This page will update Public Rights of Way/Bridleway problems which have been reported to the appropriate Council or Authority for attention.
Hollow Moor Updates – November 2016
Various works have been carried out on the Moor over the past few months. The North/South Bridleway (Craythorn/Stonequarry) has had the most improvements, with the East/West Bridleway being worked on. More signage is planned for the future. Hollow Moor access is still weather and ground permitting as conditions do vary and it is ride at your own risk. South West Riders are encouraging the Devon County Council Rights of Way Department to keep the improvements going forward.
November 2016 – Update on Pegasus Way Part 2 – Venndown Gate to Halwill Junction.

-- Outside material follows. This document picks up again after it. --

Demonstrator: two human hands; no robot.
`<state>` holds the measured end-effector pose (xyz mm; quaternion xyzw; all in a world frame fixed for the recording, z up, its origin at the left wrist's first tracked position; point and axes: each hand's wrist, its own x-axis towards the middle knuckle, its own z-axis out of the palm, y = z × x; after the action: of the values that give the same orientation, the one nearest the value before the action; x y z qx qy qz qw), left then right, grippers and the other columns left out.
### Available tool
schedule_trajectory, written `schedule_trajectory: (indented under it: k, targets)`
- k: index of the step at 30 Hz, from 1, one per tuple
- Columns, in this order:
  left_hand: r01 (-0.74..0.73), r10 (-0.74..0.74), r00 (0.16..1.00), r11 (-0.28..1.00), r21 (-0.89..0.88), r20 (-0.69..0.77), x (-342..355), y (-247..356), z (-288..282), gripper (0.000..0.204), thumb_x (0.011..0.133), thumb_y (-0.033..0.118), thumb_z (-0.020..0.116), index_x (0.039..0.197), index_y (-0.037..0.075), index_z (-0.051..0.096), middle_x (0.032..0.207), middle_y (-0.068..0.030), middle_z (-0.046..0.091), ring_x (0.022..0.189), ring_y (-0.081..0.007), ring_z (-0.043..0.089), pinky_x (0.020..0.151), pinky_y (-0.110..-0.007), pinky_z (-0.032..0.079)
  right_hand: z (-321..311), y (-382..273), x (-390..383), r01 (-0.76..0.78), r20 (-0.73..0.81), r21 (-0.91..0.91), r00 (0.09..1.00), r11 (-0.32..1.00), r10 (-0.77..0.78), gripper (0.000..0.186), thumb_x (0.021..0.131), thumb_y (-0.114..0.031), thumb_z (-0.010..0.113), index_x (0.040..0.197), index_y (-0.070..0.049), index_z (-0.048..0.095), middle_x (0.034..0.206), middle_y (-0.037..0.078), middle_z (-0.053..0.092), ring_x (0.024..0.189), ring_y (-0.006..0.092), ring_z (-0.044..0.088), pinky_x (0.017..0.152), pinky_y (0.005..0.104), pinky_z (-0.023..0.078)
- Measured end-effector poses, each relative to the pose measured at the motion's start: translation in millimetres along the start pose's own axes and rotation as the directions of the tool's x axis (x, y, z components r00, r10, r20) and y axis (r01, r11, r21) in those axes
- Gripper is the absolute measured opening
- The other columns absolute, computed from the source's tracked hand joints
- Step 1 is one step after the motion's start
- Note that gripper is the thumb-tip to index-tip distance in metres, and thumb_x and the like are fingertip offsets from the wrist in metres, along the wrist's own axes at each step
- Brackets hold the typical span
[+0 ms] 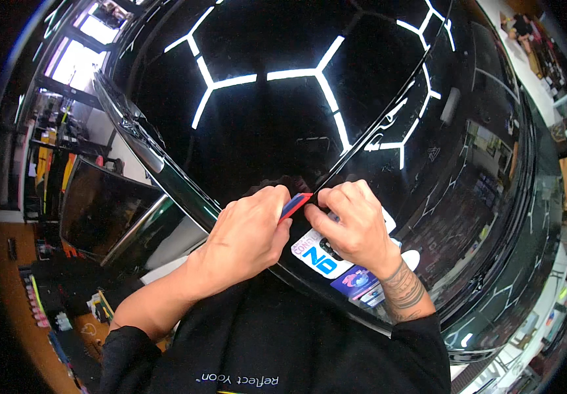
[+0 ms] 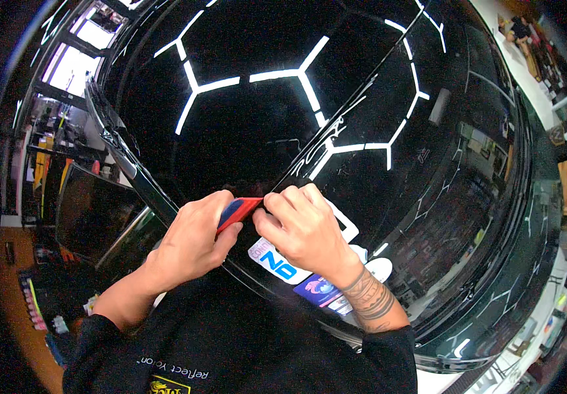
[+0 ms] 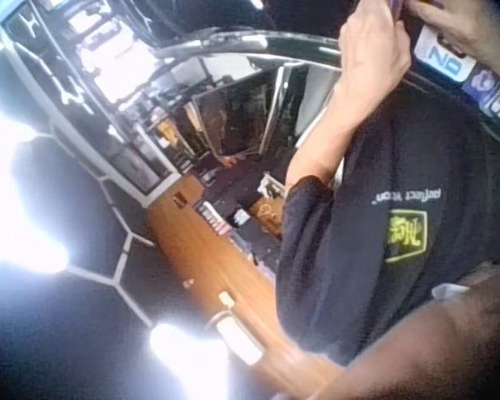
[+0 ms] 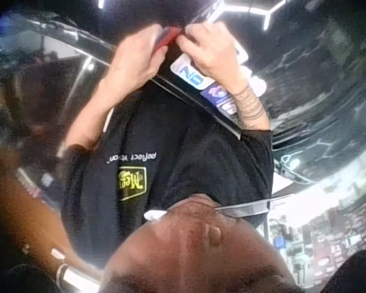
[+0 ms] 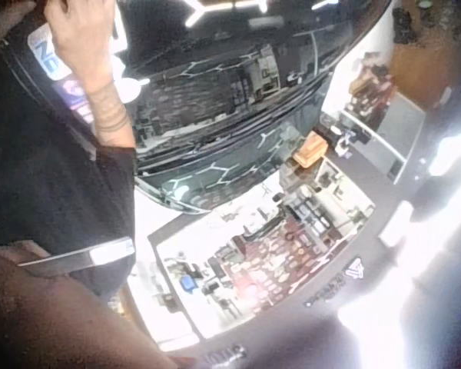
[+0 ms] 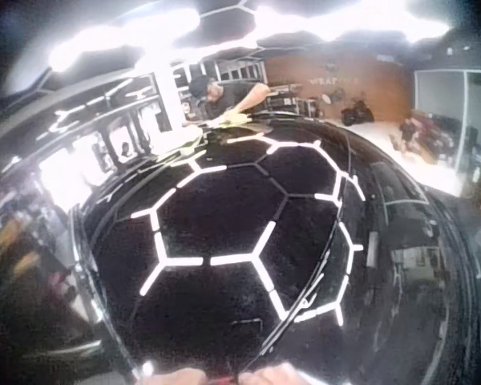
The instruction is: The person applies a transparent protective film to the hood of a black car. They use a red squeegee to smooth the film and remove bubbles, then use a white plastic tool to trim excess film along the edges. A second person wipes the surface with a cloth in the background.
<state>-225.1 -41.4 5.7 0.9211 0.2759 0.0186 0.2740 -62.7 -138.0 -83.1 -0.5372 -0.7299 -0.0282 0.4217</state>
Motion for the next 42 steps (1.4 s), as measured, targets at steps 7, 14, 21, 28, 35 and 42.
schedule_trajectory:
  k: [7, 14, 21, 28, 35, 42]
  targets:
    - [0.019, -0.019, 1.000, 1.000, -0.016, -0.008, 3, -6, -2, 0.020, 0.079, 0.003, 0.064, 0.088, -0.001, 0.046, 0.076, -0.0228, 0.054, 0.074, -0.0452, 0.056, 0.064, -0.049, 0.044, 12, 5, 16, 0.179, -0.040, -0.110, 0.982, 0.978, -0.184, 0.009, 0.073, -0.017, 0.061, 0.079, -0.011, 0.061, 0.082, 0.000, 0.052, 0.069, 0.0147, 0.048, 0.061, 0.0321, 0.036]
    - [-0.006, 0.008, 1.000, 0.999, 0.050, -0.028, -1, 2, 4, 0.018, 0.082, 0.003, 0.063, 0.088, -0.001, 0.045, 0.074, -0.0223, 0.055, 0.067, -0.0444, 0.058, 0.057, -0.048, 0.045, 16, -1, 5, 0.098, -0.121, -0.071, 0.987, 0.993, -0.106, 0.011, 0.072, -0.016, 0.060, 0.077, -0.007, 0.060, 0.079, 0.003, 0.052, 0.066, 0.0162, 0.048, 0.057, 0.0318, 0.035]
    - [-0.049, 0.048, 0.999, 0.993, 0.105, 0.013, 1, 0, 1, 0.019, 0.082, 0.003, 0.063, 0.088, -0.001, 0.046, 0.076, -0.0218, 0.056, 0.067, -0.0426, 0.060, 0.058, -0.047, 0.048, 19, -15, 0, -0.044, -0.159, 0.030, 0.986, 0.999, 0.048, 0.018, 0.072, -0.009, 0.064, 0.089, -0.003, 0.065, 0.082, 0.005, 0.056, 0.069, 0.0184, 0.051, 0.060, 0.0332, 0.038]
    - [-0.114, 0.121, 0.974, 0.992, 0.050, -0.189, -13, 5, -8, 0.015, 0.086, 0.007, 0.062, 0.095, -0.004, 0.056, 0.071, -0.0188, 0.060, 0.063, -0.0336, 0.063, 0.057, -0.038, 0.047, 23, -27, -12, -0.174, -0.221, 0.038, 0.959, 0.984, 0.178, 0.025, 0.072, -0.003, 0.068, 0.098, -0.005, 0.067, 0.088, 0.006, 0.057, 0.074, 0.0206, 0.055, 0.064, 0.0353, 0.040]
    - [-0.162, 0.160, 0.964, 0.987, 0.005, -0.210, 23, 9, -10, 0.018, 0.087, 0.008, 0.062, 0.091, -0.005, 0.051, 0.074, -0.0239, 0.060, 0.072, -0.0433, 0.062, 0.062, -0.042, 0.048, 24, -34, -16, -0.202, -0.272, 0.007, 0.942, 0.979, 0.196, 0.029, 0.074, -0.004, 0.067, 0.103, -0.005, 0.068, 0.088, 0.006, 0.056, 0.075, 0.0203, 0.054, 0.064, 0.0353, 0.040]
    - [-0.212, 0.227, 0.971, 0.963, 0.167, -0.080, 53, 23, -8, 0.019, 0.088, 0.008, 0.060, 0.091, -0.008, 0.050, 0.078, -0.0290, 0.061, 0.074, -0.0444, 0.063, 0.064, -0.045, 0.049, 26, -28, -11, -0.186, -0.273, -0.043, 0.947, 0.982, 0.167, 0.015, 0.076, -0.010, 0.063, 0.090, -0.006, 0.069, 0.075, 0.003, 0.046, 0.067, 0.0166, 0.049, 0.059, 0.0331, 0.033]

South West Riders have been in regular contact with Devon County Council Rights of Way Department concerning the slow down of activity on the route. The Rights of Way Department have now informed us they have instructed contractors to forward the rest of the works to get it back on track. Although there is no given completion date as yet. South West Riders are monitoring the situation closely.
November 2015 update from Devon County Council Rights of Way regarding Northcombe Plantation. This will provide a link to the new part of the The Pegasus Way, when completed, plus give a crossing point on the A379.
Devon County Council have now published the diversion order for the Northcombe Plantation, click on link to see Map showing the proposed new route. The Forestry Commission have signed the permissive agreement for the access to the new crossing of the A379.
Pegasus Way Part 2 -
Venndown Gate to Halwill Junction.
Work has started on the next stage of the Pegasus Way and the contractors are working flat out to get it done as quickly as possible. Some months ago a great deal of preliminary work was done clearing the vegetation and now the surface is being laid.
The contractor, Mr Moon, was responsible for the Bowerland plantation bridleway with excellent results. We understand that this stage will run from Venndown Gate past Manstage Farm towards Halwill Junction.
This is a really exciting development and we look forward to this long distance bridleway eventually being opened all the way from Bowerland to Cookworthy Forest.
Steve Gardner of Devon County Council has worked tirelessly on this project for many years and South West Riders would like to thank him for the tremendous effort that he has put in.
Hollow Moor Update – October 2015
South West Riders are thrilled to see that Devon County Council (DCC) have been working hard to bring the 4 miles of bridleway back into use on Hollow Moor. Thank you DCC PROW team. The following is a recent report including photos from our “man on the spot”!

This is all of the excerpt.